=== Dataset extract ===
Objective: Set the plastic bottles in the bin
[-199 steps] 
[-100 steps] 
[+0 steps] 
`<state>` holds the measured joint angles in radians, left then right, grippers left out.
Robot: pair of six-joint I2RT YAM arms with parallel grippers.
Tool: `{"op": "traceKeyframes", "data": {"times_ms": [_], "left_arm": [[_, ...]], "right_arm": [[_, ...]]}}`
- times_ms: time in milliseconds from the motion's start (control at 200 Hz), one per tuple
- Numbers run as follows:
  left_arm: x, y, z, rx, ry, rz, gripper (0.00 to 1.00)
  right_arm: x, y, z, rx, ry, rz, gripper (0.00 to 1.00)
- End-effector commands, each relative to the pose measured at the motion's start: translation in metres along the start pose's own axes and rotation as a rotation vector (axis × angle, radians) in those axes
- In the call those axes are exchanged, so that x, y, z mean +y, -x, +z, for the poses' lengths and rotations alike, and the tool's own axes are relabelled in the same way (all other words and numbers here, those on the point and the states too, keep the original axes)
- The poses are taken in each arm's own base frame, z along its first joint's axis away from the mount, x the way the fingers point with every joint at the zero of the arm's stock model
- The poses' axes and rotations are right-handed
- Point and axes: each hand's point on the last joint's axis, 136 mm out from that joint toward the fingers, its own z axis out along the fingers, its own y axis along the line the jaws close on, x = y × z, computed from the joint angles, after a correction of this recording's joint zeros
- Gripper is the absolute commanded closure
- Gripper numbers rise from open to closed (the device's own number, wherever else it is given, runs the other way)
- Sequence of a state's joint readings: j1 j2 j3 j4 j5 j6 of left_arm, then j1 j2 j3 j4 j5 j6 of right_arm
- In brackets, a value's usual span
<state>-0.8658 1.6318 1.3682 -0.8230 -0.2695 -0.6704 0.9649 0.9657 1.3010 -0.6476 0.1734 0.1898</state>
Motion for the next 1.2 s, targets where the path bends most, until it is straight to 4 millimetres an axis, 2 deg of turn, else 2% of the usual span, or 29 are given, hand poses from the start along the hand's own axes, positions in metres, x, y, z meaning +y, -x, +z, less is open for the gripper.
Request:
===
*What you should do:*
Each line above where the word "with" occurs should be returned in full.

*Written response:*
Robot: pair of six-joint I2RT YAM arms with parallel grippers.
- The poses are taken in each arm's own base frame, z along its first joint's axis away from the mount, x the way the fingers point with every joint at the zero of the arm's stock model

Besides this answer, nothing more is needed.